Isabel turned and watched as Harold and Will came in, carrying the Ghost between them. The Ghost’s floppy hat lay on his chest.

Butterman raised his eyebrow a fraction of an inch at the sight of the unconscious man, but merely said, “The blue room, Harold, if you please.”

“Yes, sir,” Harold panted.

“If you don’t mind, my lady,” Butterman murmured, “I believe Mrs. Butterman may be of assistance.”

“Yes, thank you, Butterman. Please send Mrs. Butterman up as quickly as possible.” Isabel followed the footmen up the stairs.

The maids were still turning back the sheets on the bed in the blue room when the footmen arrived with their burden, but the fire on the grate was lit.

Harold hesitated, probably because the Ghost was quite dirty and bloody, but Isabel gestured to the bed. The Ghost groaned as the footmen laid him on the spotless counterpane.

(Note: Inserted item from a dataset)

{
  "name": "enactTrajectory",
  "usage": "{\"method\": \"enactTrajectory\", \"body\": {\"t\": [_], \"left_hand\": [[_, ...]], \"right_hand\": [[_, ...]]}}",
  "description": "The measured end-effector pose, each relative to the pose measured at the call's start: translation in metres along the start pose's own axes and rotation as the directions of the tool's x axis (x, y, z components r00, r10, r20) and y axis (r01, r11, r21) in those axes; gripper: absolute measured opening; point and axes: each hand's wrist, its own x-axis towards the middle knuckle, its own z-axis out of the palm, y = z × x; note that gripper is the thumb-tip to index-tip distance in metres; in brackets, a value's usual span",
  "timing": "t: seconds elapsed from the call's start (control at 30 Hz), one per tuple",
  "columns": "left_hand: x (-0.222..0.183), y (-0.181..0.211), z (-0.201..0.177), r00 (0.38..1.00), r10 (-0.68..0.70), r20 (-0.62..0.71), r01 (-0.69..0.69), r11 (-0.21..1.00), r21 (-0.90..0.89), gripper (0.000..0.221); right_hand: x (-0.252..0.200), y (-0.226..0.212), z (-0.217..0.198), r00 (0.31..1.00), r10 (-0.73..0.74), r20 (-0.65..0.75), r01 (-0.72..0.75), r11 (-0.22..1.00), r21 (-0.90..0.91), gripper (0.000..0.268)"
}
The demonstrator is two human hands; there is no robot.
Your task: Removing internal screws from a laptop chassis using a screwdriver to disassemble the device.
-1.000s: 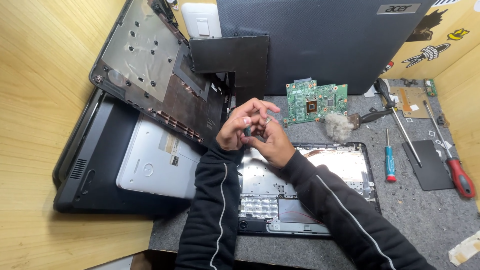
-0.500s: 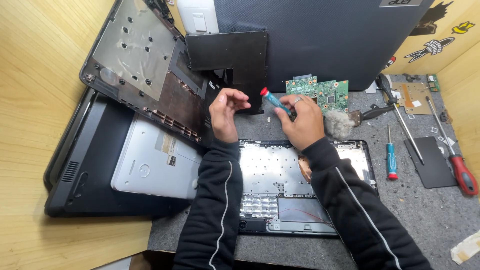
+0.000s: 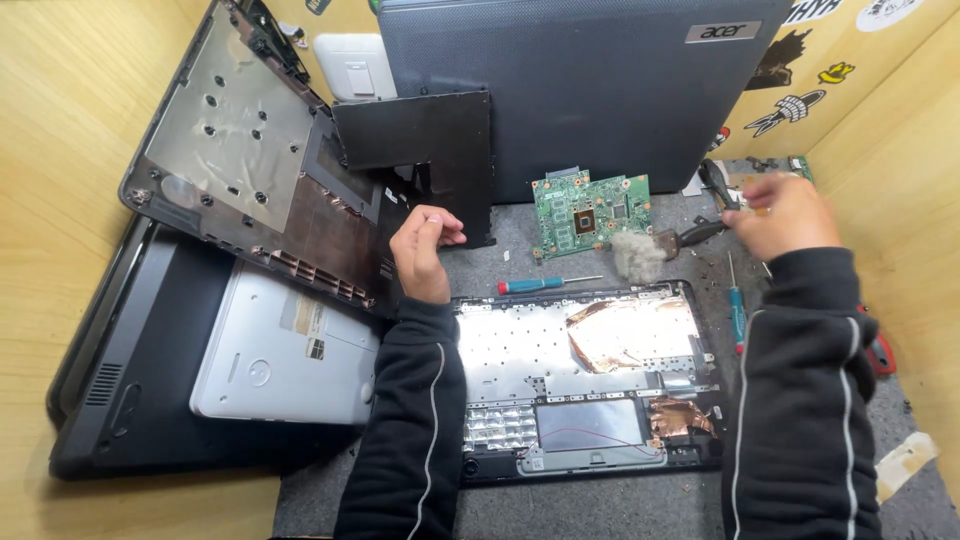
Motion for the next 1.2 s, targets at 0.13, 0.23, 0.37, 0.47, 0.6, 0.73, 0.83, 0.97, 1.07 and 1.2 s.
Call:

Isabel propped his sword in a corner of the room and hurried to his side. They were out of danger, but her pulse hadn’t slowed. She realized she was a bit excited by this odd turn of events. She’d rescued the Ghost of St. Giles. What had started as an ordinary, almost dull day had become a curious adventure.

The Ghost’s eyes were closed. He still wore his mask, though it was askew on his face. Carefully she lifted the thing over his head and was surprised to find underneath a thin black silk scarf covering the upper part of his face, from the bridge of his strong nose to his forehead. Two eyeholes had been cut into the material to make a second, thinner mask. She examined the harlequin’s mask in her hand. It was leather and stained black. High arching eyebrows and the curving grotesque nose gave the mask a satyr-like leer. She set it on a table by the bed and looked back at the Ghost. He lay limp and heavy on the bed. Blood stained his motley leggings above his black jackboots. She bit her lip. Some of the blood looked quite fresh.

“Butterman said ’twas a man injured,” Mrs. Butterman said as she bustled into the room. She went to the bed and stared at the Ghost a moment, hands on hips, before nodding decisively. “Well, nothing for it. We’ll need to undress him, my lady, and find out where the blood’s coming from.”

“Oh, of course,” Isabel said. She reached for the buttons of the Ghost’s fall as Mrs. Butterman began on the doublet.

Behind her, Isabel heard a gasp. “Oh, my lady!”

“What is it, Pinkney?” Isabel asked as she worked at a stubborn button. Blood had dried on the material, making it stiff.

“ ’Tisn’t proper for you to be doing such work.” Pinkney sounded as scandalized as if Isabel had proposed walking naked in Westminster Cathedral. “He’s a man.”

“I assure you I have seen a nude man before,” Isabel said mildly as she peeled back the man’s leggings. Underneath, his smallclothes were soaked in blood. Good God. Could a man lose so much blood and survive? She frowned in worry as she began working at the ties to his smallclothes.

“He has bruising on his shoulder and ribs and a few scrapes, but nothing to cause this much blood,” Mrs. Butterman reported as she spread the doublet wide and raised the Ghost’s shirt to his armpits

Isabel glanced up for a moment and froze. His chest was delineated with lean muscles, his nipples brown against his pale skin, with black, curling hair spreading between. His belly was hard and ridged, his navel entirely obscured by that same black, curling hair. Isabel blinked. She had seen a man—men, actually—naked, true, but Edmund had been in his sixth decade when he’d died and had certainly never looked like this. And the few, discreet lovers that she’d taken since Edmund’s death had been aristocrats—men of leisure. They’d hardly had more muscles than she. Her eye caught on the line of hair trailing down from his navel. It disappeared into his smallclothes.